**Task statement:** Quote the listing in full, exactly as given, minus any pictures.
··········
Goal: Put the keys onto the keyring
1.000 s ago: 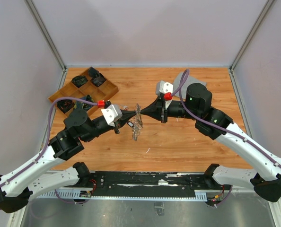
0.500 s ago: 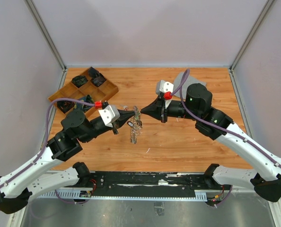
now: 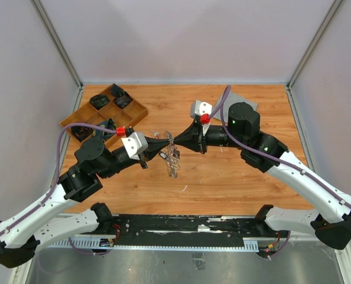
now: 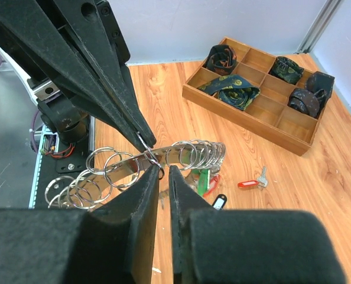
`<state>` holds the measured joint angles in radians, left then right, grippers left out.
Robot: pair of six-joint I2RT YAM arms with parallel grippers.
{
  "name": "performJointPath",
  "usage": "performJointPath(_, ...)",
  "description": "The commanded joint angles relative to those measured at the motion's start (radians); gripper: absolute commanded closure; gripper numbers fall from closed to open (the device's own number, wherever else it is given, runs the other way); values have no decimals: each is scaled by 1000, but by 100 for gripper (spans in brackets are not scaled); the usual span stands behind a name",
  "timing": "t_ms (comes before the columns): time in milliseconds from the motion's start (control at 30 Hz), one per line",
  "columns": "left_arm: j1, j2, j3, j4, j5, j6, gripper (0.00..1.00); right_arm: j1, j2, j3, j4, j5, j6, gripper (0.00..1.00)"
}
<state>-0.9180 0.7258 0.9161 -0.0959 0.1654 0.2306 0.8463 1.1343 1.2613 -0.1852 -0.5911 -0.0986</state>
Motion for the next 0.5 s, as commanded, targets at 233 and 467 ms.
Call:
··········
**Problem solution:**
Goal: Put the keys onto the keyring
1.000 s ago: 
0.500 s ago: 
now: 
now: 
`<state>` holds the measured joint angles in radians, left then right, grippers left out.
Robot: pair of six-joint I2RT YAM arms with parallel grippers.
{
  "name": "performJointPath",
  "usage": "performJointPath(_, ...)",
  "description": "The commanded joint angles relative to those measured at the motion's start (radians); gripper: absolute commanded closure; gripper numbers fall from closed to open (the device's own number, wherever else it is given, runs the other way); values have no decimals: each is scaled by 1000, but by 100 for gripper (spans in brackets are not scaled); the usual span stands behind a name",
  "timing": "t_ms (comes before the columns): time in milliseconds from the motion's start (control at 30 Hz), one per line",
  "columns": "left_arm: j1, j2, j3, j4, j5, j6, gripper (0.00..1.00); right_arm: j1, j2, j3, j4, j5, j6, gripper (0.00..1.00)"
}
<state>-0.9180 0.7258 0.9161 -0.0959 0.1654 0.2306 0.8463 1.1343 1.2613 -0.1852 -0.5911 -0.0986</state>
Motion for the next 0.5 s, as commanded, targets at 233 and 467 ms.
Call:

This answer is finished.